Easter - Supersizing Your Optimism

Jesus was at the Last Supper with his disciples. He looked around the table. In one direction he saw Judas Iscariot, and recognized betrayal in his eyes. He then looked the other way and saw Peter sitting near the door, as if he was ready to escape. Then he noticed Thomas across from him, looking doubtful and unsure. Jesus looked up and down the table, then called the waiter over. He whispered in the waiter’s ear, “We’re going to need separate checks please.”

Very wise move! Did you ever wonder why they were all crowded on one side of the table at the Last Supper? Surely it wasn’t to make it easier for Leonard Da Vinci to paint the scene! It reminds me of a 70s sitcom with the perfect family sitting on one side of their perfect dinner table, speaking nicely to each other. In our family, we try to spread right around the table to avoid conflict.

A meal that involved Jesus would have been like a real family dinner table; noisy, messy and open to every teen friend in search of a meal. There would have been a LOT of people present, certainly a lot more than 12. The closest disciples would have been reclining around the table, meaning that they would have been sitting on benches with their feet on the outside of the table. It would have been busy. People would have come in and out from the streets to sit at the feet of the disciples and listen to the conversation. It would have been busy and public. Meals were the symbol of inclusion for Jesus and what became known as the Last Supper would have been no different. It’s likely that many social and religious rules of the day would have been broken; maybe there were women at the table. Maybe they didn’t wash their hands before eating. A big and open table was always more important to Jesus than religious purity. Part of Jesus’ unique style was not only mingling with women, but acting like one as well. For example one of the most radical features of the Last Supper was that Jesus broke the bread himself, and served it to his friends. The disciples were peasants and would never have been served by slaves, but would usually be served by women. Jesus challenging them to love in a new way; a love that transcended gender as well as social and religious etiquette. The Easter value is that it’s more important to treat people than to be right. Easter is not about beliefs, or religious ritual. It’s about compassion and inclusion.

Double Dipping with Jesus

The image that we tend to have of the Last Supper is distorted by the overly familiar scene. For example- What fruit is depicted in Leonardo Da Vinci’s Last Supper, even though it was not seen in the Mediterranean until well after Jesus’ death? The orange.

Art historians have now revealed that Leonardo probably depicted Jesus and his disciples eating eel with orange slices, very trendy for the time that Da Vinci was alive.
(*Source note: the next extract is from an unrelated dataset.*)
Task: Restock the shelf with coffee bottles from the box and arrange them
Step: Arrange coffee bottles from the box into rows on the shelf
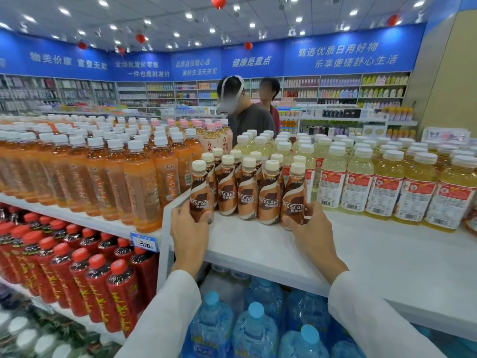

Eel was the Edamame of the 1400s. In the first century, it would have been more likely that they would have been eating unleavened bread and lamb, probably with dipping bowls full of bitter herbs, chopped fruit, nuts and wine. There were definitely no oranges. They used dipping bowls to share food. There is no greater intimacy than double dipping with a friend. Double dipping with Jesus would be quite a thrill. Again, we see the spirit of Jesus. He was prepared to double dip even with his enemies and betrayers. Surely that’s part of the spirit of Easter- to stretch beyond your comfort zone and share some level of intimacy with friends and enemies alike.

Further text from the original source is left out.